Defendant argues under her first point of error that as a matter of law the evidence will not support the jury findings that her negligent acts or omissions were proximate causes of the plaintiff’s injuries. In evaluating this argument, it should be stated at the outset that the evidence establishes •conclusively that there was no physical impact with the plaintiff’s body in the collision and that the only injury suffered by him was an injury to his nervous system, diagnosed by his psychiatrist-witness as a “conversion reaction” and “compensation neurosis.” A summary of the relevant evidence, viewed most favorably in support of the verdict, is necessary to put the question of proximate cause in proper perspective.
Between the hours of 2:30 and 3:00 •o’clock, p. m., July 15, 1961, plaintiff was driving through Beaumont, Texas on IH-10, a four-lane divided highway with two lanes for traffic moving westerly and two lanes for traffic moving easterly. Plaintiff was traveling in the south lane of eastbound traffic, returning to Louisiana from Texas City, Texas. He was driving an International 220 truck with an empty tank-trailer which was used to transport gasoline or chemicals. The truck-trailer had an overall length of approximately fifty feet, and it weighed 72,000 pounds when the tank-trailer was full and 25,000 pounds when the tank-trailer was empty.
Pine Street in Beaumont enters IH-10 from the south at a 45° angle, some ten feet west of the west end of a bridge over the Neches River. Plaintiff’s truck was passing the Pine Street entrance when the defendant sought to enter the highway and drove her Plymouth automobile against the rear wheel of the trailer. The force of the collision threw the defendant’s automobile against the bridge railing. The damage to the automobile was insubstantial and no damage was done to the truck. Both vehicles later left the scene of the collision under their own power, and both drivers proceeded to their respective destinations in Louisiana.

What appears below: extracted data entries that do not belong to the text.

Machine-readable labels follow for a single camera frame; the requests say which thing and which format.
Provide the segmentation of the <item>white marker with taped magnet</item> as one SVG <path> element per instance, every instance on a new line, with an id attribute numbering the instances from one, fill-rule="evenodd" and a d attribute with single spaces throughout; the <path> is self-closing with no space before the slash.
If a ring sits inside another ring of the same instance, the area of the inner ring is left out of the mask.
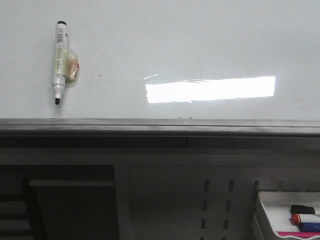
<path id="1" fill-rule="evenodd" d="M 54 103 L 59 105 L 66 86 L 74 85 L 79 78 L 80 64 L 78 55 L 70 48 L 68 25 L 58 21 L 55 26 L 55 51 L 52 89 Z"/>

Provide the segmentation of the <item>whiteboard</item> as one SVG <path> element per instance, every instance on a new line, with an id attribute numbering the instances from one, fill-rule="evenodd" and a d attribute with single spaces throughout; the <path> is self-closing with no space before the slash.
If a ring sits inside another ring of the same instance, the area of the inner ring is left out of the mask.
<path id="1" fill-rule="evenodd" d="M 67 23 L 79 75 L 53 92 Z M 0 129 L 318 135 L 317 0 L 3 0 Z"/>

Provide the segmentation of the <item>white perforated pegboard panel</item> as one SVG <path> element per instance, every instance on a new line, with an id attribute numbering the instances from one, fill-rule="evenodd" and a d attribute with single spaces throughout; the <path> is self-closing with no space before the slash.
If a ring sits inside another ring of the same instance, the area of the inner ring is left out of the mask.
<path id="1" fill-rule="evenodd" d="M 258 192 L 317 192 L 320 170 L 301 167 L 128 167 L 134 240 L 253 240 Z"/>

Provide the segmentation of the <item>dark panel with white bar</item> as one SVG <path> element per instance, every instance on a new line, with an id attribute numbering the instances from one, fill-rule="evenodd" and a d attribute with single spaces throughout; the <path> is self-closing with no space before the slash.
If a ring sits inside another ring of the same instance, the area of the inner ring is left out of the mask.
<path id="1" fill-rule="evenodd" d="M 24 179 L 21 184 L 35 240 L 118 240 L 113 180 Z"/>

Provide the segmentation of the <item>blue capped marker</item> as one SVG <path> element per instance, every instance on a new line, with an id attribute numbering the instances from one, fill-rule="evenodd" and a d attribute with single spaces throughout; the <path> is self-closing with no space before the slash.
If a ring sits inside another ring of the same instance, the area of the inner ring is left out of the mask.
<path id="1" fill-rule="evenodd" d="M 299 230 L 301 232 L 319 233 L 320 232 L 320 223 L 302 222 L 299 224 Z"/>

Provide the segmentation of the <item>red capped marker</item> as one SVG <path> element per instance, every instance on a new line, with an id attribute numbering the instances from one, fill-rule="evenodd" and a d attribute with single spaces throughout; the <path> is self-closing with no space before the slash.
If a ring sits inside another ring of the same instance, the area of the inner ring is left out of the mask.
<path id="1" fill-rule="evenodd" d="M 320 223 L 320 216 L 318 214 L 299 214 L 295 213 L 291 215 L 291 223 L 294 226 L 298 226 L 302 223 L 313 223 L 319 224 Z"/>

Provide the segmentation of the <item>white plastic marker tray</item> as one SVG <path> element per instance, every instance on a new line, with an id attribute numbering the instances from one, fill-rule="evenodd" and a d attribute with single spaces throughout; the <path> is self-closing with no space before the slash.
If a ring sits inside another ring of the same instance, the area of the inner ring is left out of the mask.
<path id="1" fill-rule="evenodd" d="M 320 214 L 318 192 L 260 191 L 256 200 L 252 228 L 257 240 L 318 240 L 320 237 L 299 238 L 279 236 L 277 232 L 301 232 L 291 223 L 291 205 L 313 207 Z"/>

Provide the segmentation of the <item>pink marker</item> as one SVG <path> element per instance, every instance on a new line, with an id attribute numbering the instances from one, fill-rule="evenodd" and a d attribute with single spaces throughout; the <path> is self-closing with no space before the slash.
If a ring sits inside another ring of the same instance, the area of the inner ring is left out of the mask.
<path id="1" fill-rule="evenodd" d="M 278 231 L 277 234 L 281 237 L 297 237 L 308 239 L 312 237 L 319 237 L 319 232 L 291 232 L 291 231 Z"/>

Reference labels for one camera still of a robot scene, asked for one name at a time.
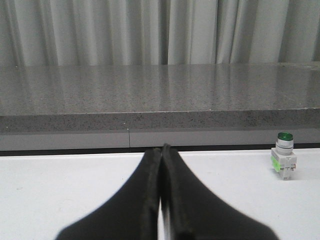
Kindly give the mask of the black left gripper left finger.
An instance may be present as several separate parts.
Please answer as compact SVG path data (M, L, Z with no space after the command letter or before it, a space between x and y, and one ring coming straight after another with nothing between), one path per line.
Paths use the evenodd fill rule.
M63 229L58 240L156 240L161 151L149 149L125 184L98 209Z

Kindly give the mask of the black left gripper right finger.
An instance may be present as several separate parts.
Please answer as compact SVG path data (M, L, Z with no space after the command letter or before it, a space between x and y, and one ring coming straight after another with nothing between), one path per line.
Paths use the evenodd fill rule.
M161 205L171 240L275 240L266 225L234 209L211 192L178 151L161 151Z

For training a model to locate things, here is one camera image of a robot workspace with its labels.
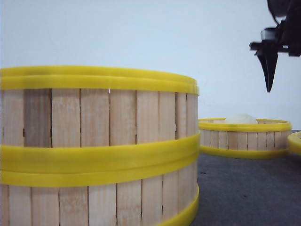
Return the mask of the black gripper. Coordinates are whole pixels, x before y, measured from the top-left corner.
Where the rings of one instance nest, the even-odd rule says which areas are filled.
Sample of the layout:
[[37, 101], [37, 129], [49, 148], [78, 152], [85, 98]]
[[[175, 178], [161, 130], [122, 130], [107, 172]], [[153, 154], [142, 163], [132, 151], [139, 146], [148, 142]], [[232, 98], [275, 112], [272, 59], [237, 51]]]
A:
[[273, 85], [278, 52], [290, 57], [301, 55], [301, 2], [299, 0], [269, 0], [268, 9], [276, 27], [261, 31], [261, 42], [251, 42], [264, 72], [267, 92]]

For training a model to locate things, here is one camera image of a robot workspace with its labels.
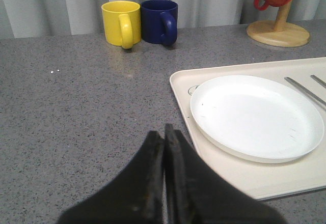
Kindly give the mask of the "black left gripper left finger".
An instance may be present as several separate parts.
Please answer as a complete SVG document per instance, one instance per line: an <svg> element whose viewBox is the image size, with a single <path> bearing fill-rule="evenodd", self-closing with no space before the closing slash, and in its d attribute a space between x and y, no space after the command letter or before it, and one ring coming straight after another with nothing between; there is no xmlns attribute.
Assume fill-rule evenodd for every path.
<svg viewBox="0 0 326 224"><path fill-rule="evenodd" d="M162 223L164 140L150 131L130 163L58 223Z"/></svg>

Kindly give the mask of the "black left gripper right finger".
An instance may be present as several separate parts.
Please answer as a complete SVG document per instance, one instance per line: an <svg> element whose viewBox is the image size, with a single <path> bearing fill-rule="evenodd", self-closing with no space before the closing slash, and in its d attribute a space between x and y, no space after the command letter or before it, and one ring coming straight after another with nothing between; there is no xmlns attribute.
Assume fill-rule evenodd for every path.
<svg viewBox="0 0 326 224"><path fill-rule="evenodd" d="M169 223L285 223L284 217L215 173L181 131L165 126Z"/></svg>

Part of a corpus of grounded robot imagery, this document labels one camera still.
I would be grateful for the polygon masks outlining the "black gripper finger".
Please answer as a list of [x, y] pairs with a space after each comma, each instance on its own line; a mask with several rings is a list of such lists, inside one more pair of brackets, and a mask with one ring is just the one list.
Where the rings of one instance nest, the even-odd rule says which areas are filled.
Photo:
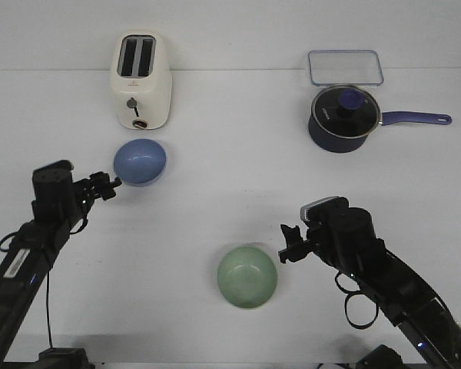
[[89, 176], [90, 188], [110, 188], [111, 180], [108, 173], [99, 171]]
[[308, 242], [288, 245], [285, 249], [278, 252], [278, 257], [282, 264], [286, 264], [288, 261], [295, 263], [303, 260], [311, 252], [310, 244]]
[[300, 233], [298, 225], [289, 227], [288, 225], [282, 224], [280, 229], [284, 235], [287, 246], [301, 246], [304, 243], [304, 239]]
[[116, 196], [115, 188], [122, 185], [120, 178], [116, 177], [114, 180], [111, 180], [110, 188], [96, 188], [95, 189], [95, 198], [101, 198], [104, 201], [107, 201]]

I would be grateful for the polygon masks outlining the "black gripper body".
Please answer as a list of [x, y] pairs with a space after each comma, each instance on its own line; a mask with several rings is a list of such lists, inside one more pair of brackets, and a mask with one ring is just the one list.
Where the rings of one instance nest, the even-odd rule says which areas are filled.
[[64, 223], [85, 227], [88, 212], [95, 202], [95, 188], [89, 187], [89, 178], [73, 181], [72, 171], [52, 169], [33, 171], [32, 201], [34, 220], [39, 223]]
[[343, 273], [377, 273], [384, 266], [384, 242], [374, 231], [371, 214], [339, 197], [317, 212], [307, 239], [315, 253]]

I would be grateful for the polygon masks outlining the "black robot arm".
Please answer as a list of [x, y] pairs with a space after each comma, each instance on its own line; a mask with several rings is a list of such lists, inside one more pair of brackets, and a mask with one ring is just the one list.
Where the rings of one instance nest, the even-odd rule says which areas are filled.
[[72, 169], [60, 160], [33, 171], [33, 219], [8, 236], [0, 264], [0, 367], [60, 250], [86, 227], [94, 202], [113, 198], [121, 185], [102, 171], [74, 181]]
[[280, 227], [287, 245], [278, 253], [281, 263], [315, 254], [357, 284], [344, 291], [347, 299], [370, 299], [431, 368], [461, 368], [461, 327], [430, 285], [376, 236], [367, 210], [333, 196], [304, 205], [300, 218], [305, 236], [298, 227]]

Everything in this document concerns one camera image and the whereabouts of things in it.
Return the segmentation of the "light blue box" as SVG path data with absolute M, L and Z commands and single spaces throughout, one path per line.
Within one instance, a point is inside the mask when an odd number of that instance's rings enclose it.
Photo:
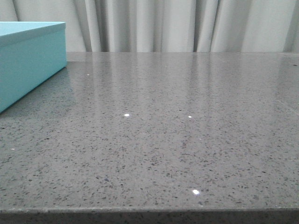
M 66 23 L 0 23 L 0 110 L 4 111 L 67 65 Z

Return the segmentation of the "grey curtain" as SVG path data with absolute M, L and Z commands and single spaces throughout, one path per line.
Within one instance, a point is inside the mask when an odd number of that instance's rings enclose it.
M 71 52 L 298 52 L 296 0 L 3 0 L 2 21 L 64 21 Z

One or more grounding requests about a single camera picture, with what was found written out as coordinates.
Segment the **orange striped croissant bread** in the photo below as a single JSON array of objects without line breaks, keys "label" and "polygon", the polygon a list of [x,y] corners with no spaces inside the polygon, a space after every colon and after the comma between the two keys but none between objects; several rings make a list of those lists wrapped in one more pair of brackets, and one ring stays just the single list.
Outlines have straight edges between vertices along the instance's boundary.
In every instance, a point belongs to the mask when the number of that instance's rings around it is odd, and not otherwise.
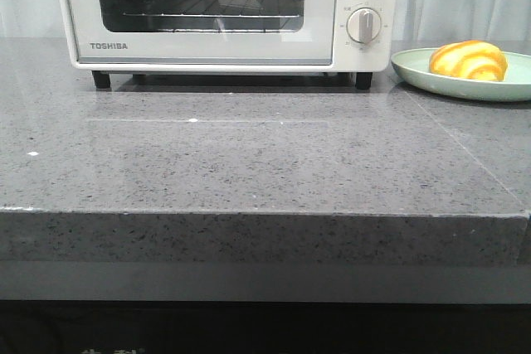
[{"label": "orange striped croissant bread", "polygon": [[486,41],[470,40],[446,44],[429,60],[429,71],[452,78],[503,81],[508,69],[504,53]]}]

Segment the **light green plate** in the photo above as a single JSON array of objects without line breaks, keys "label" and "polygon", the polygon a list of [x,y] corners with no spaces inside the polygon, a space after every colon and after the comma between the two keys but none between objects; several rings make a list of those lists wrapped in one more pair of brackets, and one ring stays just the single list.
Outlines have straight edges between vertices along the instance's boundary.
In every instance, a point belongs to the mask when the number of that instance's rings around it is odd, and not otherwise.
[{"label": "light green plate", "polygon": [[467,80],[429,71],[433,47],[399,51],[391,56],[397,75],[408,84],[433,94],[485,102],[530,100],[530,56],[507,52],[508,69],[502,81]]}]

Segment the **white Toshiba toaster oven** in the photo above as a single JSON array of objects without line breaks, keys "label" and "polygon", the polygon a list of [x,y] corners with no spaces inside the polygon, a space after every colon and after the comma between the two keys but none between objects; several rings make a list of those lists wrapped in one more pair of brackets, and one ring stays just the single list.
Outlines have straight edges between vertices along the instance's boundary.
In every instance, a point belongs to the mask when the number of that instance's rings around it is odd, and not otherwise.
[{"label": "white Toshiba toaster oven", "polygon": [[[80,63],[76,60],[73,30],[67,0],[60,0],[71,64],[91,72],[95,86],[110,87],[113,74],[132,75],[306,75],[311,73],[339,73],[347,76],[354,85],[366,90],[372,75],[384,70],[390,59],[392,24],[397,0],[335,0],[332,59],[326,65],[270,65],[270,64],[156,64],[156,63]],[[378,36],[368,44],[353,41],[347,32],[350,15],[359,8],[375,10],[382,27]]]}]

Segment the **glass oven door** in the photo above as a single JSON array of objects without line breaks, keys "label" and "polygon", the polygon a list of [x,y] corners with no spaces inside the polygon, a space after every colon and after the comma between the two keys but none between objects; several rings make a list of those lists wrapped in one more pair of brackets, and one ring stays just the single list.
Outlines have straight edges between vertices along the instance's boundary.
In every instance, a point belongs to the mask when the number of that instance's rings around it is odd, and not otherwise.
[{"label": "glass oven door", "polygon": [[80,63],[326,65],[332,59],[335,0],[304,0],[297,32],[124,32],[114,0],[67,0]]}]

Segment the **lower timer knob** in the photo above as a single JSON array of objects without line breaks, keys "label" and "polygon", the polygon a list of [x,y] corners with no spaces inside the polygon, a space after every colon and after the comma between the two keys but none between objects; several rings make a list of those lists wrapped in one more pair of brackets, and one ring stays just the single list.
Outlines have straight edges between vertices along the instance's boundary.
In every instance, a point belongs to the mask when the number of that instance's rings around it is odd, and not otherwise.
[{"label": "lower timer knob", "polygon": [[382,20],[379,14],[369,8],[359,8],[353,12],[347,21],[347,32],[349,37],[360,44],[368,44],[379,34],[382,27]]}]

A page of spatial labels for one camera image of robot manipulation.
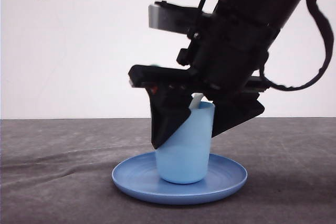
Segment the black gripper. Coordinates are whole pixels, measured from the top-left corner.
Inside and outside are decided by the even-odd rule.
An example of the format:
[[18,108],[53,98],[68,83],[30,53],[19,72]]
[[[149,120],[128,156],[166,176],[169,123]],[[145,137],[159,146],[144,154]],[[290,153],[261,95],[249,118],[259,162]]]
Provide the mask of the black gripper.
[[[231,96],[243,90],[267,59],[270,23],[234,12],[212,13],[212,23],[178,53],[181,69],[134,65],[131,84],[146,89],[151,109],[151,143],[162,146],[191,115],[192,93]],[[212,137],[262,114],[259,93],[214,100]]]

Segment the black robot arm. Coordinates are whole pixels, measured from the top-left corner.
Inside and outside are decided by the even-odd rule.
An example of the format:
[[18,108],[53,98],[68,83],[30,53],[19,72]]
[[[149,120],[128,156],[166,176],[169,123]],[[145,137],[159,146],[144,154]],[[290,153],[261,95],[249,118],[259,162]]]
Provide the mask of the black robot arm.
[[[301,0],[200,0],[197,7],[166,1],[149,6],[151,28],[185,34],[190,39],[180,50],[181,69],[132,66],[130,81],[145,88],[152,115],[151,143],[163,145],[190,116],[193,93],[215,104],[212,135],[217,136],[264,112],[259,94],[268,88],[294,91],[264,75],[268,49]],[[317,6],[306,0],[324,41],[325,60],[317,75],[302,85],[308,88],[325,73],[333,54],[331,25]]]

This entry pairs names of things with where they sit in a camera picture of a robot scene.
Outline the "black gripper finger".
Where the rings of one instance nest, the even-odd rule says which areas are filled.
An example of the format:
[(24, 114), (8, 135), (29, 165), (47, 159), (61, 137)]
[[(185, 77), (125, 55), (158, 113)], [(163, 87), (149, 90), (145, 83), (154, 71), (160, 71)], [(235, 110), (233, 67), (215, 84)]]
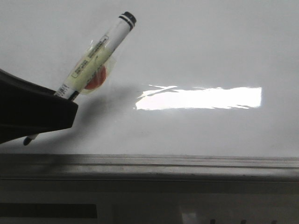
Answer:
[(55, 91), (0, 71), (0, 141), (72, 127), (78, 92), (67, 98)]

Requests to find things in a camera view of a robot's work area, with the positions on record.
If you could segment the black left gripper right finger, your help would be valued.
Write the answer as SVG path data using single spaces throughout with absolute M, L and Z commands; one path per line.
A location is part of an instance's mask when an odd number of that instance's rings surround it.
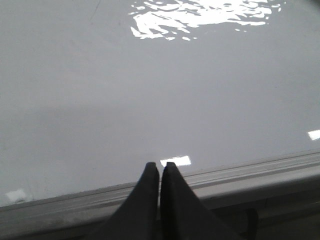
M 202 204 L 173 162 L 167 162 L 163 170 L 160 214 L 166 240 L 241 239 Z

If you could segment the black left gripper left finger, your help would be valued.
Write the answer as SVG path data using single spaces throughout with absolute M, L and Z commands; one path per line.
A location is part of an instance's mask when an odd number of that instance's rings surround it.
M 145 165 L 134 189 L 88 240 L 151 240 L 155 236 L 158 209 L 159 171 L 154 162 Z

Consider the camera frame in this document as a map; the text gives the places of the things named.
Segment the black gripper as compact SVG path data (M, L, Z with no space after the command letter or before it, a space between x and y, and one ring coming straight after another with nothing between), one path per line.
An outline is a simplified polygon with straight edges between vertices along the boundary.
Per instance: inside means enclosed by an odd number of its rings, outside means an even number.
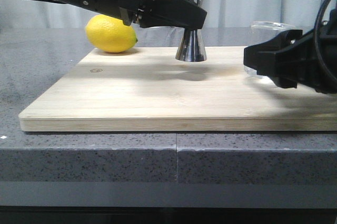
M111 16L130 26L142 0L78 0L80 7ZM188 0L145 0L138 24L141 28L172 26L201 29L207 12Z
M273 39L244 49L243 64L267 76L281 88L309 86L324 94L336 94L336 9L322 24L320 10L314 28L286 30Z

Defendant had her mother and her aunt as passengers in her car. Plaintiff saw the car approaching on Pine Street but did not see it as it entered the highway. He did not know it had collided with his trailer. He “heard a little crash” which required him to use some effort to keep the truck under control, but he thought he had hit the curb of the bridge. He looked in his rear view mirror and saw the car against the bridge railing and then knew “that I had either hit her or she hit me.” He stopped his truck some 150 feet from the place of collision and walked back to investigate.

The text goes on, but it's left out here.